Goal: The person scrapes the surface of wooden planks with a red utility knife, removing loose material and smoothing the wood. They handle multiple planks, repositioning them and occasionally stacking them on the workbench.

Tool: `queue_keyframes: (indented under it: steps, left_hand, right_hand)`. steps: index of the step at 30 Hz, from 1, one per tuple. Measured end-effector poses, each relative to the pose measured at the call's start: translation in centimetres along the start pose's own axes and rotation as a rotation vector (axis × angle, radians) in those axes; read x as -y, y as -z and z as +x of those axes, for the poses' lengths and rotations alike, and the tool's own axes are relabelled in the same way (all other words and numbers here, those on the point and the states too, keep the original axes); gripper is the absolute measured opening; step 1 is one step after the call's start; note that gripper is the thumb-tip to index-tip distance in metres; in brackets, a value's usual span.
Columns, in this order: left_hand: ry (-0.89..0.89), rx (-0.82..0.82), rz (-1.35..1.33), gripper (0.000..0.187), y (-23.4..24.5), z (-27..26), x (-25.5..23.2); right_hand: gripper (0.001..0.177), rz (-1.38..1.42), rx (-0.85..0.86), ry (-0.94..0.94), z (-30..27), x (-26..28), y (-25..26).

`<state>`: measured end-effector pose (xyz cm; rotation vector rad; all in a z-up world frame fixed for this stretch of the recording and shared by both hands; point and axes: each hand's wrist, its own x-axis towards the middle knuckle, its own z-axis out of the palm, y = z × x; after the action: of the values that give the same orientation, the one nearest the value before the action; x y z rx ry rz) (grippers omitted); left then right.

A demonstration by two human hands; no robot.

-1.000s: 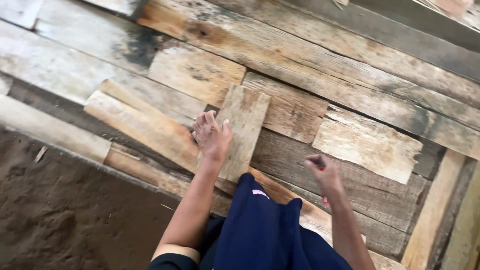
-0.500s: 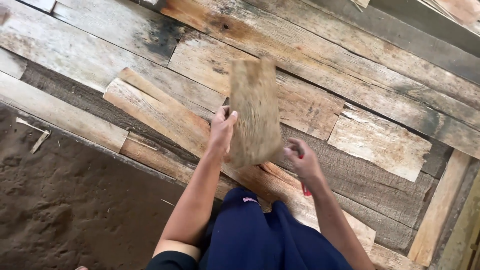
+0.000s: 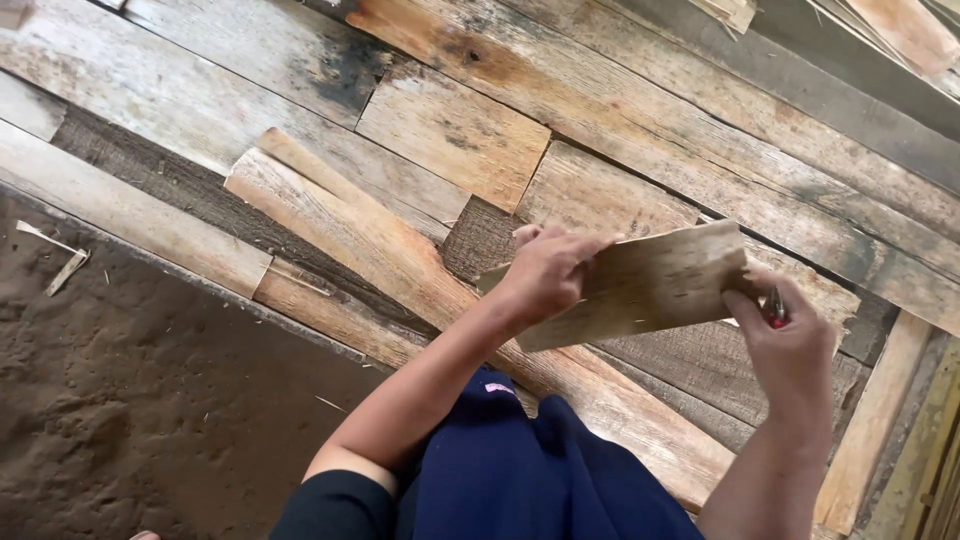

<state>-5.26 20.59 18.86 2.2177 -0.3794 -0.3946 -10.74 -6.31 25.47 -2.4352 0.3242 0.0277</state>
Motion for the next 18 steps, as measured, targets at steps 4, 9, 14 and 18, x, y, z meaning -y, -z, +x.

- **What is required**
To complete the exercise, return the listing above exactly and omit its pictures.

- **Written reply**
Goal: The person scrapes the surface of wooden planks with a red utility knife, removing loose material and smoothing the wood. They handle multiple planks, repositioning them and occasionally stacking them on the workbench.

Tool: `queue_keyframes: (indented under it: steps, left_hand, right_hand)`. steps: index of the step at 30 Hz, from 1, one per tuple. Measured end-effector poses, each relative to the pose measured at the call's start: translation in centimetres along the start pose's own axes and rotation as a rotation vector (axis × angle, radians) in those axes; read x as -y, y as -z and z as +x of those axes, for the poses' lengths and rotations alike, and the tool's own axes are relabelled in the same way (all other words and numbers here, those on the point and the states too, keep the original axes); gripper is the absolute measured opening; step 1 is one step after the call's start; note that gripper is the thumb-tip to index-tip distance in metres; in brackets, a value's usual span.
Columns, in this order: left_hand: ry (-0.89..0.89), rx (-0.82..0.82), rz (-1.35..1.33), gripper (0.000..0.187), y (-23.4..24.5), z (-27..26), x (-25.5..23.2); right_hand: gripper (0.001..0.177), rz (-1.38..1.42), rx (-0.85..0.86), ry (-0.94..0.94), z (-30..27), x (-26..28), y (-25..26).

`<state>`: measured end-effector pose (xyz cm; rotation vector rad; all in a z-up world frame fixed for this stretch of the recording and shared by both hands; point and axes: each hand's wrist, its own x-axis towards the middle knuckle, its own z-axis out of the palm, y = z × x; after the action: of the values that give the same orientation, the one nearest the value before the action; x y z rx ry rz) (grippers omitted); left then right.

A demonstration by two human hands; no robot.

-1.000s: 
-0.500s: 
+0.000s: 

<state>-5.26 20.59 18.86 2.2177 -0.3794 -0.3946 -10.74 -6.31 25.47 -2.4352 0.3242 0.0277</state>
Motion for the next 18 steps, as measured, targets at steps 4, 9, 14 and 18, x, y, z meaning -y, -z, +x.

This concludes the output for the exercise.